听到陈阳的讲解,众人自也明白这黄沙的蹊跷,而张玉琪则道:“……可这狂沙究竟是如何被吹动的呢?此地明明位于地下,风究竟是从哪吹来的?”
“……我想,这应当就是那藏春散人的布置了。”陈阳答道:“这沙阵到底是如何形成,或许只有进入墓穴后才能弄清楚,周边流沙里头或许藏有其他陷阱机关,即便现在暂时停息,你们沿途走过去时也不要大意,切记不要离开道路。”
众人忙点头称是,在事关自身安危之时,当然没人会傻到去质疑搬山道人的建议。
因这沙海当中的道路十分狭窄,于是众人只得按着顺序依次入内,前后相接的队形如一条长蛇,行走在沙海当中。

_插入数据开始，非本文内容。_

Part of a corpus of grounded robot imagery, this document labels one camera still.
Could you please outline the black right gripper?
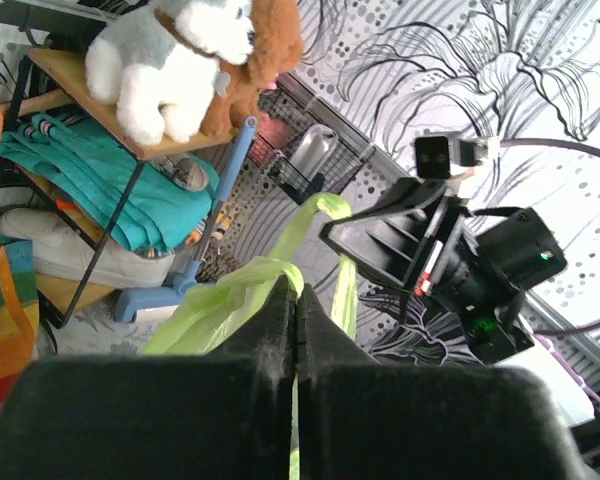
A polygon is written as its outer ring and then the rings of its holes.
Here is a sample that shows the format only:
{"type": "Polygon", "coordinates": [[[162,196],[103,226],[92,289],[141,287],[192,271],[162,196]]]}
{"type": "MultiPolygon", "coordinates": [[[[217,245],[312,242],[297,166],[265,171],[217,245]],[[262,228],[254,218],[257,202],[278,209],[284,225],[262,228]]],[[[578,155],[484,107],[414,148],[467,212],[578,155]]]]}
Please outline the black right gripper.
{"type": "Polygon", "coordinates": [[[326,223],[319,237],[364,278],[429,296],[447,269],[456,269],[471,216],[466,200],[447,199],[445,182],[401,178],[374,206],[326,223]]]}

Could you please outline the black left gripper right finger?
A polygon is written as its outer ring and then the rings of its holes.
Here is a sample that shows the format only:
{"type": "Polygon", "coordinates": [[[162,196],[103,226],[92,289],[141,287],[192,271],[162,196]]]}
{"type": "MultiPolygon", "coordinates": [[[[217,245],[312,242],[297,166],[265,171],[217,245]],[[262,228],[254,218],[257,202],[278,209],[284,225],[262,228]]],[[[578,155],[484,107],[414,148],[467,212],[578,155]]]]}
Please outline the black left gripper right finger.
{"type": "Polygon", "coordinates": [[[373,361],[306,288],[298,302],[303,479],[582,479],[548,388],[516,368],[373,361]]]}

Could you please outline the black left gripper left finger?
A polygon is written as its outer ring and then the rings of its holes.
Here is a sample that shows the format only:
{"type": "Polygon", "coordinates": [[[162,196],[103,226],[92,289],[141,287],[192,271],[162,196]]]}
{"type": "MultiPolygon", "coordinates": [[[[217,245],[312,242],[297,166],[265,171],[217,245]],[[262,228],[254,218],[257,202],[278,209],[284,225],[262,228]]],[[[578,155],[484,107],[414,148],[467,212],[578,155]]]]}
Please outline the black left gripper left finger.
{"type": "Polygon", "coordinates": [[[0,479],[285,479],[292,289],[201,356],[56,356],[0,412],[0,479]]]}

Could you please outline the green trash bag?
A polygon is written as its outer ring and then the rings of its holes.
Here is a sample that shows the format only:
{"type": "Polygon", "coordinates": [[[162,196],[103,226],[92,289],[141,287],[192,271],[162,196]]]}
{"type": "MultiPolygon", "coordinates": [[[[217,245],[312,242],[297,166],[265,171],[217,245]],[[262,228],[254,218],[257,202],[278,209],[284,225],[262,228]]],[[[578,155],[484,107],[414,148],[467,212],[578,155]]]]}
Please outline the green trash bag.
{"type": "Polygon", "coordinates": [[[197,284],[156,330],[141,352],[146,355],[202,355],[228,339],[263,307],[278,278],[287,279],[293,299],[304,291],[304,278],[292,257],[304,241],[314,216],[332,220],[352,216],[350,205],[332,193],[312,195],[292,216],[274,247],[214,284],[197,284]]]}

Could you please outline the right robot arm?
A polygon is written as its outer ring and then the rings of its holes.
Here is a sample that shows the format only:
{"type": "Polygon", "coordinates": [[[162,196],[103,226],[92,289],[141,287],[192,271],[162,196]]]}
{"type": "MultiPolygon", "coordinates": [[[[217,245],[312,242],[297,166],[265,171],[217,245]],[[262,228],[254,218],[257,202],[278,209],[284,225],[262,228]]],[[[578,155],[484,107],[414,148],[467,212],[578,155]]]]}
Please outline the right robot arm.
{"type": "Polygon", "coordinates": [[[491,215],[496,225],[473,235],[465,225],[472,211],[444,181],[403,178],[320,236],[370,281],[363,302],[394,319],[368,345],[371,356],[527,369],[556,395],[584,456],[597,458],[600,397],[550,335],[521,317],[527,293],[566,268],[564,253],[535,210],[496,207],[491,215]]]}

进入这里才发现,头顶脚下皆是凝固的黄沙,左右两侧同样如此,仿佛周围有某种力量将这些沙粒黏作了一团,才令得众人头顶上方的黄沙不会落下,只是脚下地面却感觉松软无比,踩上去以后,就像是踩在松软的棉花上,直叫人难以稳住身形。
也就只有掌握些轻身功夫的人,才能在这等地面上行动自如,而特木尔这草原汉子高大威猛有余却灵巧不足,屡次险些滑倒,危急时,只好用手扶住一旁的沙墙继续前行。